• _WORK TO BE COMPLETED_:
Begin with the line that has "For every instance of the small black square". Give it and every line after it again, exactly, through the end of the entries below.

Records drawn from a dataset
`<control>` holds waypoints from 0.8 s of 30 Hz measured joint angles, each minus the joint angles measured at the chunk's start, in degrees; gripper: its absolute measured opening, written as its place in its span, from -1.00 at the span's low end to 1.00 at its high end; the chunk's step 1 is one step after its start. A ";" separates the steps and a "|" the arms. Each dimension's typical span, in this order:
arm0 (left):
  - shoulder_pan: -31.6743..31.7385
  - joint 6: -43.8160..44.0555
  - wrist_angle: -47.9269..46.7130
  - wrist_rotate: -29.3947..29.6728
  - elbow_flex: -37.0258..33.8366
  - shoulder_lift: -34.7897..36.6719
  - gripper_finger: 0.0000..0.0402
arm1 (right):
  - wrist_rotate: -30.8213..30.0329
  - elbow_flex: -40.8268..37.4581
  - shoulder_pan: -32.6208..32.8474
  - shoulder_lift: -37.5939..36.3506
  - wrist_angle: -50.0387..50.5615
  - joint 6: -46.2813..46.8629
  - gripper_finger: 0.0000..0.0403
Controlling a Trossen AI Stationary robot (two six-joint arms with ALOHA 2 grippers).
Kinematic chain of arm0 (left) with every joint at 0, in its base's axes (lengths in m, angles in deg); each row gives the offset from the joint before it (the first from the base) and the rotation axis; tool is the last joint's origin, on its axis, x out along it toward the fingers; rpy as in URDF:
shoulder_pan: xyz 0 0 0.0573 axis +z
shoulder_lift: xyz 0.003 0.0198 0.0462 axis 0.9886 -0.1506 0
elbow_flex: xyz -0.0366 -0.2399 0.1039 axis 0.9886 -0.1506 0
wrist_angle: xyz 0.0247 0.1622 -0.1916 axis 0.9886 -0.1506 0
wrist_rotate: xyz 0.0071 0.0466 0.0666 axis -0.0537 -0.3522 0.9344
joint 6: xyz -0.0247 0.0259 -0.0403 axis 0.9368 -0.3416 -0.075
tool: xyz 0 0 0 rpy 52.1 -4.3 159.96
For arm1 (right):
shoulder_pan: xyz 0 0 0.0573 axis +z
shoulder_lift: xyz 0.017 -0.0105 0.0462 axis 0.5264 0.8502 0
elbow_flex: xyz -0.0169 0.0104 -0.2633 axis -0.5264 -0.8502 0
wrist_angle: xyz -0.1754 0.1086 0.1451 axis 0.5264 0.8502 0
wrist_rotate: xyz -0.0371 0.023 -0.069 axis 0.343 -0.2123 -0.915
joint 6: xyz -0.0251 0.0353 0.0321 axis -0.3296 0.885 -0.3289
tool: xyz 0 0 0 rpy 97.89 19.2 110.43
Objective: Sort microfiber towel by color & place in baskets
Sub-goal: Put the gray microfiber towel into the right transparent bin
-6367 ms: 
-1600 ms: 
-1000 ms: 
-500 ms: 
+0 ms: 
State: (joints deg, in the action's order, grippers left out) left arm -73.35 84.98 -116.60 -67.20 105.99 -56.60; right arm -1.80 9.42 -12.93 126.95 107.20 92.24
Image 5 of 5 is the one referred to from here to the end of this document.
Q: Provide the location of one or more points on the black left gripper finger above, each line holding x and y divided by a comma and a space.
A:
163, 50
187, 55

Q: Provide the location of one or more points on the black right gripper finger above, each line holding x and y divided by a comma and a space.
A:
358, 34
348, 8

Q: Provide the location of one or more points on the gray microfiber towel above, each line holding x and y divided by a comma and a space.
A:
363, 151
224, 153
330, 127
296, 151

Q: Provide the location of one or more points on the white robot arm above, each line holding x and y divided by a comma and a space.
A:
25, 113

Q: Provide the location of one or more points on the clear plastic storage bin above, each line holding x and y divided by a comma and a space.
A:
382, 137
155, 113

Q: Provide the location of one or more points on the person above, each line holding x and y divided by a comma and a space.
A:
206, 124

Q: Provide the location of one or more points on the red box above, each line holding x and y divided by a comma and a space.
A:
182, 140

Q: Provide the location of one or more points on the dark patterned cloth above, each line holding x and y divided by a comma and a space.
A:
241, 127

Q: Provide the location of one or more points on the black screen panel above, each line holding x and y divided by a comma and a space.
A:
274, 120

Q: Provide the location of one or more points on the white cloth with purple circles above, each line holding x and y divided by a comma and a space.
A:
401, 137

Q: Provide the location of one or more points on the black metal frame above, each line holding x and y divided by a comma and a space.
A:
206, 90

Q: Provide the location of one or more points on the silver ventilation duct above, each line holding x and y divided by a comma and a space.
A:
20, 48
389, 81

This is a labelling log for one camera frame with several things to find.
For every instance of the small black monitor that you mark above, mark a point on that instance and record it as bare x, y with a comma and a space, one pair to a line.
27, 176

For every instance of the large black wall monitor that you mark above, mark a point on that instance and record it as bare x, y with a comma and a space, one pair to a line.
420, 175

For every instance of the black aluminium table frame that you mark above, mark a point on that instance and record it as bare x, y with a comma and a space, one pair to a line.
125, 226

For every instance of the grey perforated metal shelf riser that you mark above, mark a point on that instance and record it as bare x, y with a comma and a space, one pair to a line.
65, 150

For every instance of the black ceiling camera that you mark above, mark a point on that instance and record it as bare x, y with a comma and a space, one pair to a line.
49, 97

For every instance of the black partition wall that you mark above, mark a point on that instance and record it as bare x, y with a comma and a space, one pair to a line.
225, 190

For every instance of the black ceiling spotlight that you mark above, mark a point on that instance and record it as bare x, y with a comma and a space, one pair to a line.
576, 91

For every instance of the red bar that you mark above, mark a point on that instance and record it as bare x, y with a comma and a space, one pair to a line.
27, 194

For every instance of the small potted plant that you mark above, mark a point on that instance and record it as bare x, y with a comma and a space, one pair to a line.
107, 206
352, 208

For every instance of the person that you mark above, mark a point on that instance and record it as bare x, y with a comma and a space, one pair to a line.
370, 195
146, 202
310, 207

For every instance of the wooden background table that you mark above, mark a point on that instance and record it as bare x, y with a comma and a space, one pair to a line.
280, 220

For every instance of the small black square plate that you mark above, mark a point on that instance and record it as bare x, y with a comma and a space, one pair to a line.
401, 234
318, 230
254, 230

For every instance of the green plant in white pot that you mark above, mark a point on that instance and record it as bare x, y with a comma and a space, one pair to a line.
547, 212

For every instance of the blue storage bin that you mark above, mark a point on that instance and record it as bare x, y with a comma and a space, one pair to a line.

• _ANSWER_:
For every instance of the small black square plate that you mark above, mark a point on that instance and record it as bare x, y with a comma and a space, one pair to a line.
401, 234
318, 230
254, 230

For every instance of the green plant in white pot that you mark above, mark a point on that instance and record it as bare x, y with a comma and a space, one pair to a line.
547, 212

For every instance of the blue storage bin that you mark above, mark a point on that instance and record it as bare x, y with a comma and a space, one pair to a line.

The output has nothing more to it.